Disabling code coverage generation in PHPUnit is easy, simply remove the “coverage-xxx” elements from the logging section of your phpunit.xml configuration file (see this section of the PHPUnit manual). Disabling Sonar is trivial too, just remove the last build step from the job.

However, this is not an ideal solution: we do want to generate code coverage information and run Sonar at some point, such as during nightly builds, preferably without cloning our existing job. This means that we’ll need to skip code coverage and Sonar invocations on all but the scheduled (nightly) builds.

The Sonar plugin supports excluding SCM triggered builds (“Skip if triggered by SCM Changes”), but that only works if you use the post-build action. Additionally, we need to be able to change the PHPUnit configuration – one file to enable code coverage generation, one file to disable it.

Conditional build steps

The Conditional BuildStep plugin wraps one or more build steps in a conditional execution block. One of the possible conditions is the build cause, i.e. was the build triggered by a user, an upstream project, a timer, an SCM change, etc. etc.

First we define the steps that should be taken for each nightly build of our job. These steps should only be executed when the build is trigger by a timer.

We add a “Conditional steps (multiple)” build step, setting the condition to “Build Cause” and the Build Cause to “TimerTrigger”.

Conditional Sonar Build Config [Jenkins]2

Then we add our three (original) build steps:

Conditional Sonar Build Config [Jenkins]3

As stated before, regular builds are those that are triggered by a user or an SCM change.

We again add a “Conditional steps (multiple)” build step. The condition for this step is a little more interesting, as seen below. We combine two Build Cause conditions (one set to “UserCause”, the other to “SCMTrigger”) using the Or condition.

Conditional Sonar Build Config [Jenkins]4

We then add two build steps: the first will run PHPUnit without code coverage (note that we are specifying a different configuration file here), the second one will run Phing.

Conditional Sonar Build Config [Jenkins]5

Note that in the above build steps we’re invoking Phing from the shell instead of using the Phing plugin. Unfortunately this plugin is currently not supported as a conditional build step (probably because of this JIRA issue).

Build schedule

As a final step we need to update our build schedule.

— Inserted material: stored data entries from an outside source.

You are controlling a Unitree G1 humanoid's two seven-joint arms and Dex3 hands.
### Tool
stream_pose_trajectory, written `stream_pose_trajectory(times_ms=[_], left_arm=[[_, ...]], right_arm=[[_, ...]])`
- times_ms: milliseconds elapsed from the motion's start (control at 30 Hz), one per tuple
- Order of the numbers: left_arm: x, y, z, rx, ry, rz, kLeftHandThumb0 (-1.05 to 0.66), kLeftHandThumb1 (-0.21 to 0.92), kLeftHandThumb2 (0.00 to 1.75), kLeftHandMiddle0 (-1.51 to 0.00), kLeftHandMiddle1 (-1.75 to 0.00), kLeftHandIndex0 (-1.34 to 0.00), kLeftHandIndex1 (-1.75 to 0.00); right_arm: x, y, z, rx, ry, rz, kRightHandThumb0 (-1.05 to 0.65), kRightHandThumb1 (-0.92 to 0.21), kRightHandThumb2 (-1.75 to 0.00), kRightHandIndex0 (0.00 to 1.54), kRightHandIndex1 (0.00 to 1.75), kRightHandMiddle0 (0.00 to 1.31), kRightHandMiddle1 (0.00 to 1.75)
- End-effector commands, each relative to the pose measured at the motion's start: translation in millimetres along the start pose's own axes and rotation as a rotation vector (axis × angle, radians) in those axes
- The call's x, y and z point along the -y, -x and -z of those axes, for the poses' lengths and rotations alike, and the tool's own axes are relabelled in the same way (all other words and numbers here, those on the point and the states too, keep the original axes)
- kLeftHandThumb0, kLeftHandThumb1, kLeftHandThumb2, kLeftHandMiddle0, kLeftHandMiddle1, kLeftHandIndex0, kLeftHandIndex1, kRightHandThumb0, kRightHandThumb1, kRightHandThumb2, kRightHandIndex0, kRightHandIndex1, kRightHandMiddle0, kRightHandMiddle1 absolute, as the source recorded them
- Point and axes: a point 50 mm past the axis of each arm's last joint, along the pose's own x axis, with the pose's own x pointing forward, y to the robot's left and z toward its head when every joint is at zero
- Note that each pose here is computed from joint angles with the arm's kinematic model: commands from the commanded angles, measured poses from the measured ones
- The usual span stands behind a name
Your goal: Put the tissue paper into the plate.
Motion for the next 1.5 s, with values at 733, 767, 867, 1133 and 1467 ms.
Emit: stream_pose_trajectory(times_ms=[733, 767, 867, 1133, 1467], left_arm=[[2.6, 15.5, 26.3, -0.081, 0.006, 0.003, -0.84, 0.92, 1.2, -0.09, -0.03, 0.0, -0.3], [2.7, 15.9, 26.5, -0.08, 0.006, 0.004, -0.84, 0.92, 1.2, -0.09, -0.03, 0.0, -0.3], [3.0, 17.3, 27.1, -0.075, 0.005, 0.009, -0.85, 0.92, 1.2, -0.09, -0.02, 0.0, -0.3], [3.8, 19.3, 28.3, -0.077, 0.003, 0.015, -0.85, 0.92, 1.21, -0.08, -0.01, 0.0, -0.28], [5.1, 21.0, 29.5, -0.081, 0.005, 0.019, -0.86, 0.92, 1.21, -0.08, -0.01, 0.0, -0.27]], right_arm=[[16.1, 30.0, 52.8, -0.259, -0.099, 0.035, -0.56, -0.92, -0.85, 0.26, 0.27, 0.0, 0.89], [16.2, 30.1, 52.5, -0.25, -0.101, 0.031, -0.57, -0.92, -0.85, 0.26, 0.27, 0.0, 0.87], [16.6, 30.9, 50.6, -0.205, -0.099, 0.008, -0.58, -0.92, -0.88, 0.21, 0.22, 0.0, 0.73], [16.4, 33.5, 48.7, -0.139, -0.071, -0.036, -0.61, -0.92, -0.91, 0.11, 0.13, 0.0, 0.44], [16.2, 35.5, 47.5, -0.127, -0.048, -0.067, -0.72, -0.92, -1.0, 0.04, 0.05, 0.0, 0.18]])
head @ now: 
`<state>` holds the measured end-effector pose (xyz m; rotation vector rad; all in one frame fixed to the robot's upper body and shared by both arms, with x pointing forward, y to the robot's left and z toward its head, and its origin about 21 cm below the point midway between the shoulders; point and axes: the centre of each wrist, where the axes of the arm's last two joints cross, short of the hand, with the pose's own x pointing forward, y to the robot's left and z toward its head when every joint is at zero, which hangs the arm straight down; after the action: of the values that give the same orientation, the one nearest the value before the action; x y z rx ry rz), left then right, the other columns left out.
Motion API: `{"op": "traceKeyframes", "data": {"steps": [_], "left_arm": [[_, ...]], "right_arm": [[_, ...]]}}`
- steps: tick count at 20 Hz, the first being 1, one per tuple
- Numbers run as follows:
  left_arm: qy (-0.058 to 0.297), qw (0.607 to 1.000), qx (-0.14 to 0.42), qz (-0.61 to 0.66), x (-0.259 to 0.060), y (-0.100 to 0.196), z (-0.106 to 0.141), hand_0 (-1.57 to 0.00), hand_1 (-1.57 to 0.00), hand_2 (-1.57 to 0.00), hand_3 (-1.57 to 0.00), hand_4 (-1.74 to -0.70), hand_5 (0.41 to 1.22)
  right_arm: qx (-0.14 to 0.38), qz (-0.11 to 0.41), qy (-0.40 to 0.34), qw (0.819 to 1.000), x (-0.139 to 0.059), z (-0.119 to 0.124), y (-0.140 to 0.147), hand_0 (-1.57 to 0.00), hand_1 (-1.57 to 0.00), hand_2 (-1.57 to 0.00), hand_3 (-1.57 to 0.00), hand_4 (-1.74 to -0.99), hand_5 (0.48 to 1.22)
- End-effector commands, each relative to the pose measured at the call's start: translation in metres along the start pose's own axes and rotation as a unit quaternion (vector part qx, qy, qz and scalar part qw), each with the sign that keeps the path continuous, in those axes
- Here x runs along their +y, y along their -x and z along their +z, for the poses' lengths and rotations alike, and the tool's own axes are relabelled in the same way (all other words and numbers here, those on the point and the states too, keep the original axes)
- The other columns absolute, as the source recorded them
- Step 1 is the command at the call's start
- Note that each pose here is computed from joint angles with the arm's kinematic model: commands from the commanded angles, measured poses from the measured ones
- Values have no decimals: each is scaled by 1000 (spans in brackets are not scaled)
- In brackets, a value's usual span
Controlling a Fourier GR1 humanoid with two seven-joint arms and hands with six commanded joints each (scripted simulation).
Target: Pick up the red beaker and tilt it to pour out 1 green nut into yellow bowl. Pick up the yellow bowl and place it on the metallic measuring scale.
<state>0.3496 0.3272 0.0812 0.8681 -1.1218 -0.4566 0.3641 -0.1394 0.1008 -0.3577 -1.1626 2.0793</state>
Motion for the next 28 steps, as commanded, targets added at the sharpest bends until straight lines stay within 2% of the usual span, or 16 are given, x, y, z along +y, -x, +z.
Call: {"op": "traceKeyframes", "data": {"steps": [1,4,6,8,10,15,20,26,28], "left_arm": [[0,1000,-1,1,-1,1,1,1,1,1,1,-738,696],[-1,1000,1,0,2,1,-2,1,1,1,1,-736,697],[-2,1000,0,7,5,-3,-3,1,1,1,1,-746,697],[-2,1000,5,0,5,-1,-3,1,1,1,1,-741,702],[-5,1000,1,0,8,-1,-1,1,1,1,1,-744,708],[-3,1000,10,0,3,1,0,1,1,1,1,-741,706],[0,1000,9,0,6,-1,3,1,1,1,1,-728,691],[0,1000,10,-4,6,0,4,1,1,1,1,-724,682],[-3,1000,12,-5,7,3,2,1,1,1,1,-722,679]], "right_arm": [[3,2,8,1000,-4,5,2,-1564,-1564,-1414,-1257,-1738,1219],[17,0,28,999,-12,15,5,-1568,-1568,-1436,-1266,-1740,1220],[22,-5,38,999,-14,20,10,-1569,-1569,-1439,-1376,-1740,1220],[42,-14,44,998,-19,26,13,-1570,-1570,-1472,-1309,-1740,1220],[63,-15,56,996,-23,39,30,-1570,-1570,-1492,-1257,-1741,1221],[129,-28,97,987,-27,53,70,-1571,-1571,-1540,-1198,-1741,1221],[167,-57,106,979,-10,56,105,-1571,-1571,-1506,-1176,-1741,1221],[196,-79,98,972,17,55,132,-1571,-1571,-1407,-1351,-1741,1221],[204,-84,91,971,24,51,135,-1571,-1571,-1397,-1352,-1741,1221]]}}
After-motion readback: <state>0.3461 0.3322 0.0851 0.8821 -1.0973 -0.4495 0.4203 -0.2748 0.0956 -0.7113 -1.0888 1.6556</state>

Conditional Sonar Build Config [Jenkins]1

This will ensure our job runs somewhere after midnight (between 12:00 AM and 2:59 AM to be precise).

The end result:

  • A nightly scheduled build, with all the bells and whistles enabled
  • User and SCM triggered builds run (a lot) faster

Please let me know if you think this post is useful, or if you have any other Jenkins/PHP optimization tips!